Что-то в этом походе между водяными стенами (на этом участке, в семидесяти милях от берега, океан достигал пятисотфутовой глубины) бесконечно завораживало мужчину. Однако разум Хармана, заблудившегося в лабиринтах собственной мысли, отверг непрошеное вмешательство. Мужчине все лучше удавалось отмахиваться от лишних голосов, бушующих в голове и – чудилось – витающих вокруг нее; впрочем, виски у него по-прежнему ломило, как черт знает что.
Пятисотфутовые стены воды по обе стороны от сухой дороги шириной в каких-то восемьдесят ярдов продолжали нагнетать страх, и даже два дня спустя возлюбленный Ады терзался клаустрофобией и неистребимым чувством, будто океанская толща готова обрушиться на него в любую секунду. Вообще-то он уже бывал в Атлантической Бреши два года назад, когда отмечал свой девяносто восьмой день рождения, однако в прошлый раз за те же двое суток пути в одну сторону (затем пришлось повернуть обратно, к сто двадцать четвертому факс-узлу на побережье Северной Америки) Харман одолел гораздо меньшее расстояние, чем сейчас, да и глубокий мрак между грозными водными барьерами почему-то не так пугал. «Само собой, – рассуждал мужчина, – тогда я был моложе. И верил в чудеса».

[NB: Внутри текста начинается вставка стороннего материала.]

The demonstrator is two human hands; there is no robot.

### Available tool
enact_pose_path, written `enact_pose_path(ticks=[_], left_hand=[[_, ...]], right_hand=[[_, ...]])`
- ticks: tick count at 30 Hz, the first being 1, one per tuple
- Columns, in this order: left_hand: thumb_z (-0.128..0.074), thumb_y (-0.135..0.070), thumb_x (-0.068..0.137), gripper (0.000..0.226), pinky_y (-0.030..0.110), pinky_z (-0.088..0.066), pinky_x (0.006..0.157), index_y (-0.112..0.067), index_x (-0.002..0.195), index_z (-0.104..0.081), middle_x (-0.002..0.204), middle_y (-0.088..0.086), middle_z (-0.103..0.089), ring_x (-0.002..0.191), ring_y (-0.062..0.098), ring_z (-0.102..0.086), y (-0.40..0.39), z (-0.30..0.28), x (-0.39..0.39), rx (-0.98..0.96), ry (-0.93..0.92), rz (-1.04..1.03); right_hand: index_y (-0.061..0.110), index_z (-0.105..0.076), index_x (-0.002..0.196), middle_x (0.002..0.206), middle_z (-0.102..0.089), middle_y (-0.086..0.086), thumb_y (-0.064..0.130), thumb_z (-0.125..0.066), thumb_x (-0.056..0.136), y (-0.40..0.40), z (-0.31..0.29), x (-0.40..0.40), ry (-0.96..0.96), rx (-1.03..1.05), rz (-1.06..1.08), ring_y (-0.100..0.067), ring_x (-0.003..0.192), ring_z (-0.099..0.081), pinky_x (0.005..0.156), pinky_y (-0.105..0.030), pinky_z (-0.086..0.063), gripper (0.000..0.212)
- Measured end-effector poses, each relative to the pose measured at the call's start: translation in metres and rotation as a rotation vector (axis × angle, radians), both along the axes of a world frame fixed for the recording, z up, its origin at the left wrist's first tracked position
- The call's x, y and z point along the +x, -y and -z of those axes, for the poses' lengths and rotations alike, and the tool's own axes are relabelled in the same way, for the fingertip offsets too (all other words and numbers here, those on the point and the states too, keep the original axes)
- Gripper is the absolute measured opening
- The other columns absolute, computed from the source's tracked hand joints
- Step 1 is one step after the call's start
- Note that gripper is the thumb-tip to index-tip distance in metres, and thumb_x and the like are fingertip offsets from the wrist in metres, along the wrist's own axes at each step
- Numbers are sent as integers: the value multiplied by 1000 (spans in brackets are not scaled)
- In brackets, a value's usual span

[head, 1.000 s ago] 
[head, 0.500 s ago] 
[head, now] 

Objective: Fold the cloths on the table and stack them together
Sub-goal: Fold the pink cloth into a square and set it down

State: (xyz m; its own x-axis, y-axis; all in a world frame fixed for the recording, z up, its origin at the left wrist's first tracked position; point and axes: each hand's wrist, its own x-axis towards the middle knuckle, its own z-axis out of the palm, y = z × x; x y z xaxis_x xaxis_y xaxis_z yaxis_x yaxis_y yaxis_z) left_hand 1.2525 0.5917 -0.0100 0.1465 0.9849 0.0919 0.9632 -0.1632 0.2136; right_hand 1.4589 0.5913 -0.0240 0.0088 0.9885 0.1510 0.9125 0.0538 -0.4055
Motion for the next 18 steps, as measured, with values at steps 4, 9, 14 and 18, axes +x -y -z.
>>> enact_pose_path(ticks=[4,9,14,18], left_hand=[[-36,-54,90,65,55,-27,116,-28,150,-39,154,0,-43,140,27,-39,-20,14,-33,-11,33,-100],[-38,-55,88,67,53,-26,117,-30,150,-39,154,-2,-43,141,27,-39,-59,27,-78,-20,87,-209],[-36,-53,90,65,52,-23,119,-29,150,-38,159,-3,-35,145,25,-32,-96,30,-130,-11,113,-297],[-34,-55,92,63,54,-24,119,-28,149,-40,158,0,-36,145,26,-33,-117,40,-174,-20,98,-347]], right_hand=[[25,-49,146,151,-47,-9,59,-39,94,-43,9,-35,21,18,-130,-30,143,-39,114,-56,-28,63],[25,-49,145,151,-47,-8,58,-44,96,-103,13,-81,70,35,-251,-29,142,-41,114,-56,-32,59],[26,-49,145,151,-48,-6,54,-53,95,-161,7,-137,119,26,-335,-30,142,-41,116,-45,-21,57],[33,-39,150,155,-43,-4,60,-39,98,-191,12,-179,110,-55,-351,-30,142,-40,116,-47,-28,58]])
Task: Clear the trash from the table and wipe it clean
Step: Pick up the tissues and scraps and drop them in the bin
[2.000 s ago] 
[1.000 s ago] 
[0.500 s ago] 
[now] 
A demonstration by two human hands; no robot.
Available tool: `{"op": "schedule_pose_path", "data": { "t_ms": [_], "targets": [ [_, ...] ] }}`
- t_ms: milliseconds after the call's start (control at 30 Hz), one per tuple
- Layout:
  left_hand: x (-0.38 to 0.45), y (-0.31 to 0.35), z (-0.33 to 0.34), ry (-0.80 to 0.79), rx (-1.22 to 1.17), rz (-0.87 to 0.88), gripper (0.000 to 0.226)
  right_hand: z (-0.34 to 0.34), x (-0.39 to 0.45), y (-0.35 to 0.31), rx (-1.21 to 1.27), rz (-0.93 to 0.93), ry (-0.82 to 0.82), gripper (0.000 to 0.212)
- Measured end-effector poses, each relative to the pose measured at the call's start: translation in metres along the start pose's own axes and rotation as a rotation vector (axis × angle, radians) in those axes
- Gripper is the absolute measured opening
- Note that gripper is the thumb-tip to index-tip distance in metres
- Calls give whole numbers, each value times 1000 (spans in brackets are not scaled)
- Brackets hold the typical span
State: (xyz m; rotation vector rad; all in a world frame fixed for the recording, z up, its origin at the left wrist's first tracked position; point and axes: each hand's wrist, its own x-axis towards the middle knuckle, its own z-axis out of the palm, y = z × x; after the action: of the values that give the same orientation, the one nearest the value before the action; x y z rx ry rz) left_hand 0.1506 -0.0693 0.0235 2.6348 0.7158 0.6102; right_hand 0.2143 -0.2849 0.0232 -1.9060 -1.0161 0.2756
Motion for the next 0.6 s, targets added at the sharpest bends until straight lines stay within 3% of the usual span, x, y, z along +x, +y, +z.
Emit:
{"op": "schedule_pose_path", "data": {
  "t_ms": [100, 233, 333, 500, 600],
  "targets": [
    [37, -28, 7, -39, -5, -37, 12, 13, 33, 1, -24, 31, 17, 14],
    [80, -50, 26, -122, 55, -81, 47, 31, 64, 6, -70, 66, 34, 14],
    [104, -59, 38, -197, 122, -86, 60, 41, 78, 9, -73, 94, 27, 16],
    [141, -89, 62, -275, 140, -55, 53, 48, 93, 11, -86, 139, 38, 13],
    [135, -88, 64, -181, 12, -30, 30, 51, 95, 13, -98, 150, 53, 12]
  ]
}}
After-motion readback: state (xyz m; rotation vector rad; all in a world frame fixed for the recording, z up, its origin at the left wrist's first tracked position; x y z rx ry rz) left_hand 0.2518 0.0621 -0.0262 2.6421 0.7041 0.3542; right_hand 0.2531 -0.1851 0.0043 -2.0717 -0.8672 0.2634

Вот уже несколько часов они с Мойрой не разговаривали, хотя и без усилия шагали в ногу. Время от времени Харман принимался анализировать новую информацию, переполнявшую его мир, в основном же представлял себе, что сделает, когда – и если – возвратится в Ардис.
Первым делом следовало попросить прощения у любимой, от всего сердца раскаяться за этот дурацкий полет к Золотым Воротам Мачу-Пикчу. Не было и нет ничего важнее интересов беременной жены и нерожденного ребенка. Мужчина и раньше понимал это, но лишь умом, теперь же узнал по-настоящему.
Потом, конечно, не мешало бы набросать план спасения своей милой, будущего малыша, друзей и всего человеческого рода. С этим дела обстояли сложнее.
Миллион томов информации, в буквальном смысле слова захлестнувшей Хармана, лишь помогли открыть несколько неведомых прежде возможностей.
Например, тело и разум путника продолжали исследовать забытые, а ныне возрожденные функции, которых оказалось около сотни. Самым важным, по крайней мере на ближайшее время, было умение свободно факсовать без помощи узлов и павильонов. Насытившие кровь «старомодных» людей нанотехнологии, понятные Харману после хрустальных чертогов, позволяли переноситься из любой точки планеты в любую другую и даже (при снятии определенных запретов) на один из миллиона ста восьми тысяч трехсот трех объектов, машин и городов на околоземной орбите. Свобода мгновенного перемещения могла бы спасти человечество от войниксов, от Сетебоса, его взбесившихся калибано, а то и от самого Калибана – но только в том случае, если бы удалось опять включить факс-машины с банками памяти.